Monday, November 26, 2007

assignmment 11

Back in 8th grade, one of my first boyfriends asked me out over AIM. I had many classes with him, so he had the opportunity to ask me out in person. The fact that he chose to use CMC to communicate with me falls right in line with McKenna’s Relationship Facilitation Factors. One factor is identifiably, which includes the concept of visual anonymity. Visual anonymity can lead to increased private self-awareness as well as decreased public self-awareness. This boy felt more comfortable communicating with me online because he was less aware of how I was viewing him. This led him to behave in a more disinhibited manner, and was able to ask a question that was embarrassing to him (asking me to be his girlfriend).

Another theory that can explain why this boy chose to ask me out over the internet rather than FtF is the Impression Management Model, which shows that people sometimes pick a leaner media for ambiguity. Asking difficult questions is hard to do in person because one has to state and present the question perfectly to get a desired response. If the response is not desired, it is difficult to hide embarrassment and devastation in the form of facial expression. It is much easier online to hide disappointment because only verbal cues that are voluntarily presented are seen by the other person.
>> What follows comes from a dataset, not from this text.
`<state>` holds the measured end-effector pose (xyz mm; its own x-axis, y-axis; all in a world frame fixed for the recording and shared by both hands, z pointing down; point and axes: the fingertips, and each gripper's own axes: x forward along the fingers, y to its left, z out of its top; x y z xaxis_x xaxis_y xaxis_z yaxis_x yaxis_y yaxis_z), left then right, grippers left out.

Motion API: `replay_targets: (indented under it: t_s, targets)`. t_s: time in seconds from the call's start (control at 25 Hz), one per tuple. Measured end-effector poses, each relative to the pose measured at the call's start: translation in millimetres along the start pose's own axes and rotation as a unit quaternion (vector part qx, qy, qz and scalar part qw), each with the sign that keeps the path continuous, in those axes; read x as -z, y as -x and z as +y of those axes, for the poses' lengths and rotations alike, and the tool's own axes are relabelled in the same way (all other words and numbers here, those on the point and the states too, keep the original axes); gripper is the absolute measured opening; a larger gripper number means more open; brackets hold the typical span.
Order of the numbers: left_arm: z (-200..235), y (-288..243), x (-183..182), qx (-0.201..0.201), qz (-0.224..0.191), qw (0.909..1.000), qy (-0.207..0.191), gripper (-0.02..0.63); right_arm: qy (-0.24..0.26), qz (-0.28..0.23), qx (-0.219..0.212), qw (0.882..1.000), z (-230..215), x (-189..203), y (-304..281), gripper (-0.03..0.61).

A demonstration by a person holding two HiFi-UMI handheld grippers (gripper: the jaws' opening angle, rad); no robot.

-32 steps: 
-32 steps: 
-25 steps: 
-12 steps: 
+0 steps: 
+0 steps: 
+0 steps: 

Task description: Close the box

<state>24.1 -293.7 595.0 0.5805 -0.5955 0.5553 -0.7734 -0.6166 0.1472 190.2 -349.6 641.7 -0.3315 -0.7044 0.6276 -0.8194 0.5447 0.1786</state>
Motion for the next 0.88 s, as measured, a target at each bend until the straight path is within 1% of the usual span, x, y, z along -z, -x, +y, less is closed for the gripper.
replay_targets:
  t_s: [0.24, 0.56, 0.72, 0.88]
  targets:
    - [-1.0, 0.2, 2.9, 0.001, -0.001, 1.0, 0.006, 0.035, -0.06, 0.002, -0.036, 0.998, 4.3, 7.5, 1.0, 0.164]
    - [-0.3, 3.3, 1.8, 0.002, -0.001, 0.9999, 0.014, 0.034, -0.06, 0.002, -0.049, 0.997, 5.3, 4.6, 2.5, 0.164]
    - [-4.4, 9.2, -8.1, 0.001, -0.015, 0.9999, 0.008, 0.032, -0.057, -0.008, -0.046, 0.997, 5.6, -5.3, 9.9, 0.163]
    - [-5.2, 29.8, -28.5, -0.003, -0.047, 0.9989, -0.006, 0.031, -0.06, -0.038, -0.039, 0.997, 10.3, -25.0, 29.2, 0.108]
In my mind, at the age of 13, I thought he was a big scare-dy cat because he didn’t have the guts to ask me out in person. This was the only thing I was able to base his personality on because I didn’t know who he was prior to this conversation. After our brief AIM convo (that ended in me saying I would think about it, aka no way ever), I created a view of this person. The Hyperpersonal Model describes why my views about this boy were made so quickly. The Hyperpersonal Model states that an over-attribution process will occur in an online texted based space, where there are fewer cues to judge someone with. As a result, you exaggerate those few cues and therefore create generalized beliefs that may not be true. So, after this conversation I didn’t want to go out with this boy because he wasn’t acting tough because he wasn’t able to confront me in person (and I didn’t know him at all). As the weeks went on, I suppose he started getting desperate and began talking to me in classes. I could tell he was shy but he was very persistent at becoming a part of my life. After a few weeks, we actually became friends and I started to see him in a different light. We ended up “going out” for the rest of the school year. This example shows that by meeting someone online, the lack of cues may lead you to falsely identify another. The only way to truly test if you like someone is to meet and interact with them face-to-face.